> [Data items]:
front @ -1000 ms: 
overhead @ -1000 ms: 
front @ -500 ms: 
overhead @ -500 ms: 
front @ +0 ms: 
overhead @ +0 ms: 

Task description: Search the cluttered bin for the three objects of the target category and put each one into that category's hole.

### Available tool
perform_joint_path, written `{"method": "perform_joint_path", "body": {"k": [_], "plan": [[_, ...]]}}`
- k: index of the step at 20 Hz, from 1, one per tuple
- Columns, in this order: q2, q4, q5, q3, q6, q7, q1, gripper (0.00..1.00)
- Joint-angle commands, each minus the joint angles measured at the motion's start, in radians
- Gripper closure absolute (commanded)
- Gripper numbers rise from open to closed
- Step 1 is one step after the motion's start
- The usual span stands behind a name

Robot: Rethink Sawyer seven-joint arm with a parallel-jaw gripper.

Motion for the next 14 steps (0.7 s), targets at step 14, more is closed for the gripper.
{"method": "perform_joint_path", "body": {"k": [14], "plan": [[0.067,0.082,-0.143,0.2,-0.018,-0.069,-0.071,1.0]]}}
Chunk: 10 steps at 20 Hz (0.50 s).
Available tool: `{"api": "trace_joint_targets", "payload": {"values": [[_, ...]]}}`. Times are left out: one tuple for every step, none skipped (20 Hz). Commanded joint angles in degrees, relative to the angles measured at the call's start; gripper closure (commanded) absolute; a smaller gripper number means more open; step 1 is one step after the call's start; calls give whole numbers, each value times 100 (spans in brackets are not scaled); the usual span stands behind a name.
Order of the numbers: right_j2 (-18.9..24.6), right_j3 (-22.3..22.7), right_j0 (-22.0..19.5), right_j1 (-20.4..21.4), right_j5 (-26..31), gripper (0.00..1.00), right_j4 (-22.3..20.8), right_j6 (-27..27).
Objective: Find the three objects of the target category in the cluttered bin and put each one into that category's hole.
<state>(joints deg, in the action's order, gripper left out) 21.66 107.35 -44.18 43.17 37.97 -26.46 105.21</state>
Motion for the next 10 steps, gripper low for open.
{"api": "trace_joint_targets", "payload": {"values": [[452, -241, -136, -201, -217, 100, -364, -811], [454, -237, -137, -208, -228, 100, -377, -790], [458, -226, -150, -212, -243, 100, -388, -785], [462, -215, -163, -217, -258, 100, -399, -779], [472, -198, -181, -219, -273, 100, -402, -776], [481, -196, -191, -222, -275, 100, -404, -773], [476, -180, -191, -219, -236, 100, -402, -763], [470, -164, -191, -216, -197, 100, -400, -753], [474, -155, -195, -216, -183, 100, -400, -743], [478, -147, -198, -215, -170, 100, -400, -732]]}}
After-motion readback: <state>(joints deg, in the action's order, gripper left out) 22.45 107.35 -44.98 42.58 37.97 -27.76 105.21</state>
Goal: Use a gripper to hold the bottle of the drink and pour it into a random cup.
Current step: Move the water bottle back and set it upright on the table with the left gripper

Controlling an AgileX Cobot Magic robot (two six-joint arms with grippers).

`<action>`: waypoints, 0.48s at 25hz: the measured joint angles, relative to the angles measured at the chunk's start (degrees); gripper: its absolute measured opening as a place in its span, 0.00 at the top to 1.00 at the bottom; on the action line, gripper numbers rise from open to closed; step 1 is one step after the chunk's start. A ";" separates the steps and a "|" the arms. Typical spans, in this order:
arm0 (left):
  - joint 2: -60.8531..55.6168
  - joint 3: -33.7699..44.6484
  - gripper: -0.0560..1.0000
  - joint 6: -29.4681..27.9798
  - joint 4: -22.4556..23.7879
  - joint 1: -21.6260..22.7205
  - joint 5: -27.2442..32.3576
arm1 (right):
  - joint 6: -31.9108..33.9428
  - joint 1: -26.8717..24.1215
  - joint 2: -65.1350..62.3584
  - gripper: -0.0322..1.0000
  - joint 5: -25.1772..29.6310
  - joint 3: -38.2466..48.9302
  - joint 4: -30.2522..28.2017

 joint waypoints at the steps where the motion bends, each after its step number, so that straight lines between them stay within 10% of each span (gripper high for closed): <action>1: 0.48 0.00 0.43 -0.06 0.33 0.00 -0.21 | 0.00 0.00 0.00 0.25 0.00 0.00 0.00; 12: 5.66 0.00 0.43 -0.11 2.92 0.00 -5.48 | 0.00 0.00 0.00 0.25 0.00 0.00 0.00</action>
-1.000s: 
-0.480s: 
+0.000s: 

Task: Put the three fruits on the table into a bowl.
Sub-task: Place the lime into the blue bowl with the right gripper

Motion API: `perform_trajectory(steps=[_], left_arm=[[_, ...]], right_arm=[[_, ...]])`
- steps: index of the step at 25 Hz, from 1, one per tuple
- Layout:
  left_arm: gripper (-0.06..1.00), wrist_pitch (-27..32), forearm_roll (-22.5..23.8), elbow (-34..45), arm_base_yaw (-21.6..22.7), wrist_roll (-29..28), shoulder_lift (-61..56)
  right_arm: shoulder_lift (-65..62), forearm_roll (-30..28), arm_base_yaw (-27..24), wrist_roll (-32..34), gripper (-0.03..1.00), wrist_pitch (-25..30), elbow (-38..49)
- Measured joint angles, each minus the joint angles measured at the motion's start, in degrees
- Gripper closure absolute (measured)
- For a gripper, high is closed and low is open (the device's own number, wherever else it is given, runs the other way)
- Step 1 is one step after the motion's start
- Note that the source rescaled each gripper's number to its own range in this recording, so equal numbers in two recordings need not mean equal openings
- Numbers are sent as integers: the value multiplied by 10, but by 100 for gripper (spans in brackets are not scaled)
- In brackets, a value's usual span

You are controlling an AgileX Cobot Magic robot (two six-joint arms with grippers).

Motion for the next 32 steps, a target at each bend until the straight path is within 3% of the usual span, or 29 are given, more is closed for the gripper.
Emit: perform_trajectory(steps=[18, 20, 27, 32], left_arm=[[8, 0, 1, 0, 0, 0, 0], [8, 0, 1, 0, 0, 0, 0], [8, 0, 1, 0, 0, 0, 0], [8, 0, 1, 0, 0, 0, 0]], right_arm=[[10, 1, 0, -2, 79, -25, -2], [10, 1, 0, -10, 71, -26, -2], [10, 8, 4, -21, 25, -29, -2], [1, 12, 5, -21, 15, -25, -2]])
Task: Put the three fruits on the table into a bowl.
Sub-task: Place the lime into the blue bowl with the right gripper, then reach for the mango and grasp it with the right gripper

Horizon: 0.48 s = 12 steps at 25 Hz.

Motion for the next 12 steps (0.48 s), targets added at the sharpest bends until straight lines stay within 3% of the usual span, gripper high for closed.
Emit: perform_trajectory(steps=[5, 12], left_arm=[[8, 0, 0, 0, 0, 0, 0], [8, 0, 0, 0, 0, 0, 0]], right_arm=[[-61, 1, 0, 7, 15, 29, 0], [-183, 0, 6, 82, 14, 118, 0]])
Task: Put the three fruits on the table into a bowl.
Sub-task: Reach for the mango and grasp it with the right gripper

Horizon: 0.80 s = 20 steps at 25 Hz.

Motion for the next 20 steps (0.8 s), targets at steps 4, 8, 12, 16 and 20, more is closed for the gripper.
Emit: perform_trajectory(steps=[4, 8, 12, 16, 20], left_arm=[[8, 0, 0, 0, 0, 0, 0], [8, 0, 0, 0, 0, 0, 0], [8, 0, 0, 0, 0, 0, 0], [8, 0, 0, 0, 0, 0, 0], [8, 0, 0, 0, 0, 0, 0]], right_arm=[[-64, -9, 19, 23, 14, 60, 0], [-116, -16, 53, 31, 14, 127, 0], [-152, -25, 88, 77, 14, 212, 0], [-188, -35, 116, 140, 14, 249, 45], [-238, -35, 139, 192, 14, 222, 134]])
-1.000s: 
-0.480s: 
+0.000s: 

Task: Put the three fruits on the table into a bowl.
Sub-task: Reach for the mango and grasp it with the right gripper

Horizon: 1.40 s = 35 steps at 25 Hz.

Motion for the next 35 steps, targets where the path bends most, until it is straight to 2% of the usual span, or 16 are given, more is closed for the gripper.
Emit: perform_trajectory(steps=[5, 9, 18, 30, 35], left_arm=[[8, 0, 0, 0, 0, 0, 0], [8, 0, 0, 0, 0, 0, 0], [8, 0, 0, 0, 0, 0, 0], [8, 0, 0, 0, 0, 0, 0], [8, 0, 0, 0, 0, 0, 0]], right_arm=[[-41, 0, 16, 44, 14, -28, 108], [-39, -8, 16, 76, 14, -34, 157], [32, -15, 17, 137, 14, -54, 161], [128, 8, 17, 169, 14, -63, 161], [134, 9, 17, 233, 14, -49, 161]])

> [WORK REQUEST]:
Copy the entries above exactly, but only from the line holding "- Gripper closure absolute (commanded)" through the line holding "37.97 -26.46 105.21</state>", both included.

> [ANSWER SPACE]:
- Gripper closure absolute (commanded)
- Gripper numbers rise from open to closed
- Step 1 is one step after the motion's start
- The usual span stands behind a name

Robot: Rethink Sawyer seven-joint arm with a parallel-jaw gripper.

Motion for the next 14 steps (0.7 s), targets at step 14, more is closed for the gripper.
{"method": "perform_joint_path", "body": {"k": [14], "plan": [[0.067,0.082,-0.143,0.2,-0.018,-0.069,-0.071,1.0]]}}
Chunk: 10 steps at 20 Hz (0.50 s).
Available tool: `{"api": "trace_joint_targets", "payload": {"values": [[_, ...]]}}`. Times are left out: one tuple for every step, none skipped (20 Hz). Commanded joint angles in degrees, relative to the angles measured at the call's start; gripper closure (commanded) absolute; a smaller gripper number means more open; step 1 is one step after the call's start; calls give whole numbers, each value times 100 (spans in brackets are not scaled); the usual span stands behind a name.
Order of the numbers: right_j2 (-18.9..24.6), right_j3 (-22.3..22.7), right_j0 (-22.0..19.5), right_j1 (-20.4..21.4), right_j5 (-26..31), gripper (0.00..1.00), right_j4 (-22.3..20.8), right_j6 (-27..27).
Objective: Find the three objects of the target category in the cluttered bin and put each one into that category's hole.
<state>(joints deg, in the action's order, gripper left out) 21.66 107.35 -44.18 43.17 37.97 -26.46 105.21</state>

Now the exercise is complete.